§ **Source material**
■ ■ ■ ■

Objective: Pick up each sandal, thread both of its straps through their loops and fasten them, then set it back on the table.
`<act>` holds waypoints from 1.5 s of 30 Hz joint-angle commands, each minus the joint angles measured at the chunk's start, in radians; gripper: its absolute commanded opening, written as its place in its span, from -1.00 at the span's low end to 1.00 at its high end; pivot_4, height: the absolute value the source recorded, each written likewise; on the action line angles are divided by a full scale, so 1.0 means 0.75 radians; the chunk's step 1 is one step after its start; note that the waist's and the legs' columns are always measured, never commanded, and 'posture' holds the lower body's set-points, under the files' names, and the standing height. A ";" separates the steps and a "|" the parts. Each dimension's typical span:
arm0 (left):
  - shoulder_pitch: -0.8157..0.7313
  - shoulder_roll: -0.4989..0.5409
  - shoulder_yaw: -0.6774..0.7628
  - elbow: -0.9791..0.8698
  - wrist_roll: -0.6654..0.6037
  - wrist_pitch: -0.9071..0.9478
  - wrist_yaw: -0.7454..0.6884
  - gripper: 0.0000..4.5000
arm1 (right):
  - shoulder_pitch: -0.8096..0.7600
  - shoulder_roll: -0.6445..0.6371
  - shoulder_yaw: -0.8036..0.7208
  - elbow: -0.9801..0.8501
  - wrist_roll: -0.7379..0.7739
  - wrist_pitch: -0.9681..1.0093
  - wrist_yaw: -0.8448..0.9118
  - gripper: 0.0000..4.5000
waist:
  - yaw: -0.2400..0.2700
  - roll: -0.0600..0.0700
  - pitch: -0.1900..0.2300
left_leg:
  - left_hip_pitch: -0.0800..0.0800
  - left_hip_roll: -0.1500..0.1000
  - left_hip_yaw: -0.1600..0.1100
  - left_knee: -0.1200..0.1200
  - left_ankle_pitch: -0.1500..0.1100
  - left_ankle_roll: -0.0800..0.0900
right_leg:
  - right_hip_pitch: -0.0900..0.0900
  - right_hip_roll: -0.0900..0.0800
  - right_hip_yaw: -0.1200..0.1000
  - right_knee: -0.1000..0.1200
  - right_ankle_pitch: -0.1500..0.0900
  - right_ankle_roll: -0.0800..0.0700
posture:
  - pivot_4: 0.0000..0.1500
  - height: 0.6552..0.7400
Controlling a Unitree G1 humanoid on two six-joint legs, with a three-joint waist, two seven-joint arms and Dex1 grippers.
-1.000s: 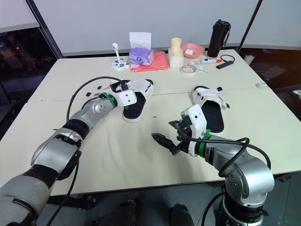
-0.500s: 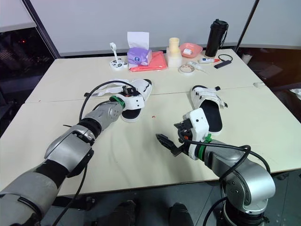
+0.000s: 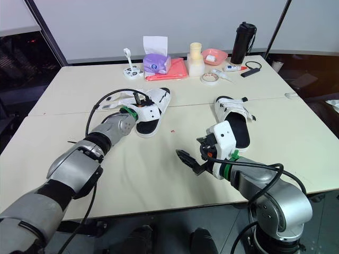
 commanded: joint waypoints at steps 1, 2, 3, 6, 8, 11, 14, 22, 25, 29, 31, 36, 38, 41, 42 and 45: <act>0.013 0.052 0.080 -0.109 -0.117 -0.272 -0.117 -0.98 | -0.012 -0.025 -0.004 -0.018 0.032 -0.031 -0.004 1.00 | 0.002 0.000 0.000 | 0.000 0.000 0.000 0.000 0.000 0.000 | -0.001 0.000 0.000 0.000 0.000 0.000 | 1.00 1.00; 0.027 0.065 0.100 -0.131 -0.168 -0.373 -0.222 -0.98 | -0.013 -0.032 -0.005 -0.013 0.037 -0.035 -0.004 1.00 | 0.002 0.000 0.000 | -0.001 0.000 0.000 0.000 0.000 0.000 | -0.001 0.000 0.000 0.000 0.000 0.000 | 1.00 1.00; 0.034 0.084 0.101 -0.151 -0.183 -0.449 -0.272 -0.98 | -0.014 -0.041 -0.007 -0.008 0.042 -0.038 -0.002 1.00 | 0.004 0.000 0.000 | -0.001 0.000 0.000 0.000 0.000 0.000 | -0.001 0.000 0.000 0.000 0.000 0.000 | 1.00 1.00; 0.059 0.103 0.175 -0.208 -0.347 -0.634 -0.527 -0.98 | -0.021 -0.069 -0.015 0.008 0.056 -0.046 0.007 1.00 | 0.006 -0.002 0.001 | -0.002 0.000 0.000 0.000 0.000 0.000 | -0.001 0.000 0.000 0.000 0.000 0.000 | 1.00 1.00; 0.084 0.111 0.199 -0.248 -0.450 -0.724 -0.728 -0.98 | -0.031 -0.096 -0.030 0.024 0.067 -0.052 0.015 1.00 | 0.005 -0.002 0.001 | -0.002 0.000 0.000 0.000 0.000 0.000 | -0.001 0.000 0.000 0.000 0.000 -0.001 | 1.00 1.00; 0.127 0.124 0.214 -0.310 -0.594 -0.777 -1.015 -0.98 | -0.045 -0.138 -0.051 0.049 0.083 -0.066 0.021 1.00 | 0.002 -0.002 0.001 | -0.002 0.000 0.000 0.000 0.000 0.000 | -0.001 0.000 0.000 0.000 0.000 -0.001 | 1.00 1.00; 0.183 0.151 0.208 -0.397 -0.718 -0.783 -1.267 -0.98 | -0.057 -0.170 -0.064 0.068 0.098 -0.078 0.021 1.00 | -0.007 -0.002 0.001 | -0.002 0.000 0.000 0.000 0.000 0.000 | -0.001 0.000 0.000 0.000 0.000 -0.001 | 1.00 1.00; 0.351 0.267 0.187 -0.694 -1.023 -0.853 -1.737 -0.98 | -0.063 -0.224 -0.081 0.082 0.137 -0.096 0.023 1.00 | -0.005 -0.002 0.001 | -0.002 0.001 -0.001 0.002 0.000 0.001 | 0.000 0.000 0.000 0.000 0.000 -0.001 | 1.00 1.00; 0.403 0.295 0.176 -0.756 -1.144 -0.926 -1.856 -0.98 | -0.060 -0.243 -0.083 0.093 0.145 -0.108 0.023 1.00 | -0.001 -0.002 0.001 | -0.001 0.001 -0.002 0.003 0.000 0.001 | 0.001 0.000 0.000 0.000 0.000 -0.001 | 1.00 1.00; 0.434 0.302 0.173 -0.751 -1.265 -0.989 -2.003 -0.98 | -0.060 -0.265 -0.086 0.110 0.155 -0.125 0.023 1.00 | 0.001 -0.002 0.001 | -0.002 0.001 -0.003 0.008 -0.001 0.002 | 0.004 0.000 -0.001 0.000 0.000 -0.001 | 1.00 1.00; 0.430 0.297 0.177 -0.684 -1.261 -1.030 -2.044 -0.98 | -0.059 -0.276 -0.084 0.117 0.157 -0.134 0.025 1.00 | 0.001 -0.002 0.001 | -0.002 0.001 -0.003 0.010 -0.001 0.002 | 0.005 0.000 -0.001 0.000 0.001 -0.002 | 1.00 1.00; 0.406 0.270 0.188 -0.509 -1.111 -1.169 -1.970 -0.87 | -0.061 -0.291 -0.074 0.127 0.169 -0.149 0.013 1.00 | 0.000 -0.002 0.001 | -0.002 0.001 -0.003 0.012 -0.002 0.003 | 0.005 0.000 -0.001 0.002 0.001 -0.001 | 1.00 1.00; 0.403 0.263 0.187 -0.474 -1.080 -1.213 -1.944 -0.55 | -0.063 -0.297 -0.068 0.131 0.172 -0.155 0.009 1.00 | 0.002 -0.002 0.001 | -0.002 0.000 -0.003 0.013 -0.002 0.004 | 0.005 0.000 -0.001 0.002 0.001 -0.001 | 1.00 1.00; 0.400 0.269 0.181 -0.426 -1.021 -1.298 -1.895 0.08 | -0.065 -0.306 -0.066 0.139 0.176 -0.163 0.007 1.00 | 0.001 -0.002 0.001 | -0.002 0.000 -0.003 0.014 -0.002 0.004 | 0.006 0.000 -0.001 0.002 0.001 -0.001 | 1.00 1.00; 0.399 0.273 0.181 -0.413 -1.004 -1.319 -1.876 0.32 | -0.066 -0.309 -0.066 0.142 0.178 -0.166 0.006 1.00 | 0.001 -0.002 0.001 | -0.002 0.000 -0.003 0.014 -0.002 0.004 | 0.006 0.000 -0.001 0.002 0.001 -0.001 | 1.00 1.00; 0.404 0.285 0.182 -0.377 -0.974 -1.396 -1.811 0.98 | -0.069 -0.316 -0.060 0.149 0.183 -0.173 0.001 1.00 | 0.000 -0.002 0.001 | -0.002 0.000 -0.003 0.014 -0.002 0.004 | 0.005 0.000 -0.001 0.003 0.001 -0.001 | 1.00 1.00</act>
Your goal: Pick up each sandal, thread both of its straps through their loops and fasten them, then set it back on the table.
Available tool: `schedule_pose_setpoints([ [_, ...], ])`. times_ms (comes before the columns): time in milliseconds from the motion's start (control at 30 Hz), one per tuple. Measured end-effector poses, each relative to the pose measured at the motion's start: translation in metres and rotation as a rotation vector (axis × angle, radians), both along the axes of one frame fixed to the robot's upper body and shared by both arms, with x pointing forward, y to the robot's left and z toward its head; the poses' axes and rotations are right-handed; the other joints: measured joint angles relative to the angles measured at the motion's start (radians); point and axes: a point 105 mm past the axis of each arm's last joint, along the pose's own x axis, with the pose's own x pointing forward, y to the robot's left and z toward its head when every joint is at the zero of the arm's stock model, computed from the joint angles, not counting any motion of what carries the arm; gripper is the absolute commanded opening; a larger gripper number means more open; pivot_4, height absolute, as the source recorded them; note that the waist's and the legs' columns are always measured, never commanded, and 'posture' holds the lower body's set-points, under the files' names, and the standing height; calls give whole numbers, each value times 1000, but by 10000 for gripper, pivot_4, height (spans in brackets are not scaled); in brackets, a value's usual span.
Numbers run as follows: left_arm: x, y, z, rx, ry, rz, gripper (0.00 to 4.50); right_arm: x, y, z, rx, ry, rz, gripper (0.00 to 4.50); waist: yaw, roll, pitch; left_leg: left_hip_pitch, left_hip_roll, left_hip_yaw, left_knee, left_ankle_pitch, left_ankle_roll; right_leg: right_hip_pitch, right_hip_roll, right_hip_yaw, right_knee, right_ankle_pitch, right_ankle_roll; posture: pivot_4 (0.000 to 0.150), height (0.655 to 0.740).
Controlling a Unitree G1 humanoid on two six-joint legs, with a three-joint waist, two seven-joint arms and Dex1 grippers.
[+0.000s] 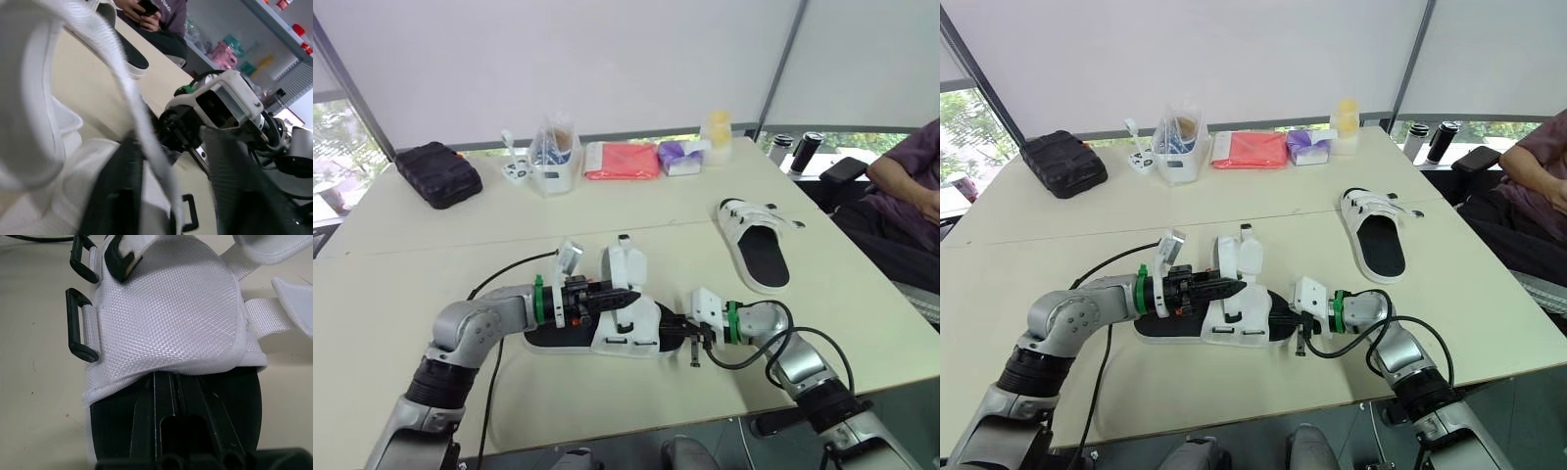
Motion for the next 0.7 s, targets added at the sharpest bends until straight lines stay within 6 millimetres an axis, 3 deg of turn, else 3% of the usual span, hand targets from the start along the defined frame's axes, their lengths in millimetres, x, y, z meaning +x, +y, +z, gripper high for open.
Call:
schedule_pose_setpoints([
  [33,1,-1,-1,-2,6,3,253,0,0,0,1,0,-2,0,1,0,0,0,0,0,0,0,0,0,0,0,0,0,0,1500,7400],
  [200,3,-2,-1,-12,21,-7,253,0,0,0,3,-2,-7,0,2,0,0,0,0,0,0,0,0,0,0,0,-1,0,0,1500,7400],
  [400,6,18,26,-89,81,-61,253,0,0,0,5,-2,-7,0,0,0,0,0,1,0,-1,0,0,0,1,0,-1,0,0,1500,7400],
  [567,6,30,18,-63,123,-116,253,0,1,0,6,-2,-6,0,-1,0,0,0,1,0,-2,0,0,0,1,0,-1,0,0,1500,7400],
  [700,2,26,17,-45,126,-182,253,0,2,0,6,-3,-5,0,-3,-1,0,0,1,0,-2,0,0,-1,1,0,-1,0,0,1500,7400],
])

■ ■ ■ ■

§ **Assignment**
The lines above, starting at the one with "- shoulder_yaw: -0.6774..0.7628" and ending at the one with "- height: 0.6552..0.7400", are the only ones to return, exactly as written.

§ **Answer**
  - shoulder_yaw: -0.6774..0.7628
  - elbow: -0.9791..0.8698
  - wrist_roll: -0.6654..0.6037
  - wrist_pitch: -0.9071..0.9478
  - wrist_yaw: -0.7454..0.6884
  - gripper: 0.0000..4.5000
arm1 (right):
  - shoulder_pitch: -0.8096..0.7600
  - shoulder_roll: -0.6445..0.6371
  - shoulder_yaw: -0.8036..0.7208
  - elbow: -0.9801..0.8501
  - wrist_roll: -0.7379..0.7739
  - wrist_pitch: -0.9681..1.0093
  - wrist_yaw: -0.8448..0.9118
  - gripper: 0.0000..4.5000
waist:
  - yaw: -0.2400..0.2700
  - roll: -0.0600..0.0700
  - pitch: -0.1900..0.2300
left_leg:
  - left_hip_pitch: -0.0800..0.0800
  - left_hip_roll: -0.1500..0.1000
  - left_hip_yaw: -0.1600..0.1100
  - left_knee: -0.1200..0.1200
  - left_ankle_pitch: -0.1500..0.1100
  - left_ankle_roll: -0.0800..0.0900
right_leg:
  - right_hip_pitch: -0.0900..0.0900
  - right_hip_roll: -0.0900..0.0800
  - right_hip_yaw: -0.1200..0.1000
  - right_knee: -0.1000..0.1200
  - right_ankle_pitch: -0.1500..0.0900
  - right_ankle_roll: -0.0800..0.0700
posture:
  - pivot_4: 0.0000..0.1500
  - height: 0.6552..0.7400

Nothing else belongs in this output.